Work request:
Restate exactly, and only, the lines from the one with "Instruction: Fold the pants" through the end of the data, with both of those end lines kept. Drop any pictures.

Information provided:
'''

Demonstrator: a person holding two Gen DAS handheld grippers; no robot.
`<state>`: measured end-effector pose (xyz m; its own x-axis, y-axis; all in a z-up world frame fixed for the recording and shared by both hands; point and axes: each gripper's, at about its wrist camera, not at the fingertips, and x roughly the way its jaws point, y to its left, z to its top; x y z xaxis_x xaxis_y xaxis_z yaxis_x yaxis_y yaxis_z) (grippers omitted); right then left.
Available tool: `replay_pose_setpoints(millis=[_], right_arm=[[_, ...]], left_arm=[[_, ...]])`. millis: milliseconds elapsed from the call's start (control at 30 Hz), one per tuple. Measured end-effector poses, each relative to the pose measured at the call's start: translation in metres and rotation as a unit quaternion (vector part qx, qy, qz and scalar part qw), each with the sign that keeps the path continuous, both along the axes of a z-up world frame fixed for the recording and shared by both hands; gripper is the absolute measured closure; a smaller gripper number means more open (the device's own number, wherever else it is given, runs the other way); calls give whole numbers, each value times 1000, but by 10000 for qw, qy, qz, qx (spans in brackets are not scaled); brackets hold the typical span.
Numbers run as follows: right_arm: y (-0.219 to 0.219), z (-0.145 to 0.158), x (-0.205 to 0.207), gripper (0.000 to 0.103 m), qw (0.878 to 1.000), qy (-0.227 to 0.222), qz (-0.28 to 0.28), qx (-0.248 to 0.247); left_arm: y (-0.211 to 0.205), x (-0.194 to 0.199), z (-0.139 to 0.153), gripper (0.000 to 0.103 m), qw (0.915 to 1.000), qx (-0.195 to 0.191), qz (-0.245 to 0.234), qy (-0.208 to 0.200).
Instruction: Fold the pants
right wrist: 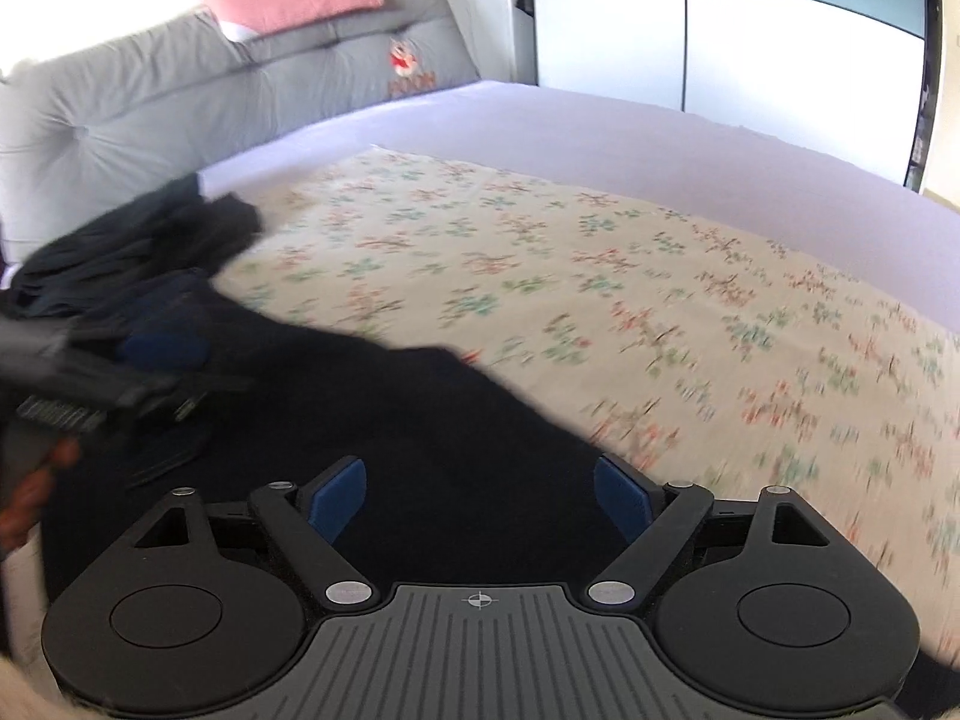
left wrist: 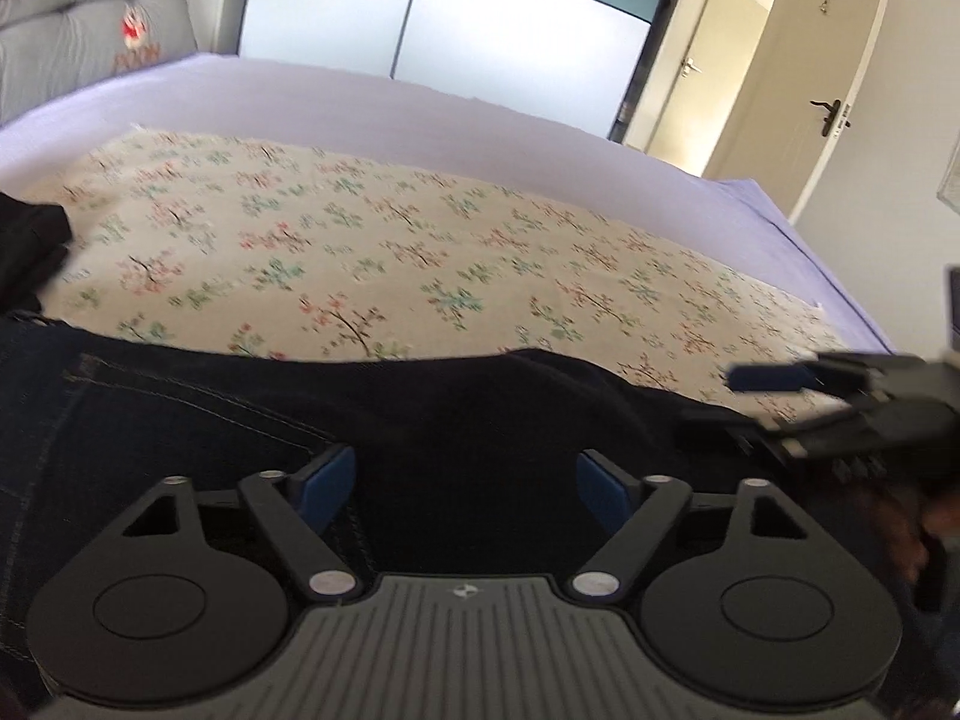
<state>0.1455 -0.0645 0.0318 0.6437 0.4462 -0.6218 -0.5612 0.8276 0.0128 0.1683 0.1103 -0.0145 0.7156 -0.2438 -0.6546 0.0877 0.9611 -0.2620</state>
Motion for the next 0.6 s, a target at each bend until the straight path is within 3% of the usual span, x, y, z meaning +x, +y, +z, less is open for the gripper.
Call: replay_pose_setpoints(millis=[200,367,433,500,600], right_arm=[[9,-13,48,21,9992,390,21,9],[13,-25,68,26,9954,845,28,457],[15,-29,72,40,9931,1015,15,584],[15,-30,71,81,9918,1094,33,664],[11,-20,60,96,9919,924,101,871]], left_arm=[[-1,6,-10,0,9990,16,-199,393],[0,9,-13,1,9979,119,-223,599],[0,9,-13,1,9975,138,-216,666],[2,11,-13,1,9972,107,-201,709],[9,11,-11,1,9970,-168,-121,746]])
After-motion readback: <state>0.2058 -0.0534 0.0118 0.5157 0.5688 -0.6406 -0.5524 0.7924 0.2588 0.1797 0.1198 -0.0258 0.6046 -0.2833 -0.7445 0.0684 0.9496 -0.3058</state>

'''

Written answer:
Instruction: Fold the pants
right wrist: 
left wrist: 
<state>0.1455 -0.0645 0.0318 0.6437 0.4462 -0.6218 -0.5612 0.8276 0.0128 0.1683 0.1103 -0.0145 0.7156 -0.2438 -0.6546 0.0877 0.9611 -0.2620</state>
Motion for the next 0.6 s, a target at each bend until the straight path is within 3% of the usual span, x, y, z meaning +x, +y, +z, less is open for the gripper.
Call: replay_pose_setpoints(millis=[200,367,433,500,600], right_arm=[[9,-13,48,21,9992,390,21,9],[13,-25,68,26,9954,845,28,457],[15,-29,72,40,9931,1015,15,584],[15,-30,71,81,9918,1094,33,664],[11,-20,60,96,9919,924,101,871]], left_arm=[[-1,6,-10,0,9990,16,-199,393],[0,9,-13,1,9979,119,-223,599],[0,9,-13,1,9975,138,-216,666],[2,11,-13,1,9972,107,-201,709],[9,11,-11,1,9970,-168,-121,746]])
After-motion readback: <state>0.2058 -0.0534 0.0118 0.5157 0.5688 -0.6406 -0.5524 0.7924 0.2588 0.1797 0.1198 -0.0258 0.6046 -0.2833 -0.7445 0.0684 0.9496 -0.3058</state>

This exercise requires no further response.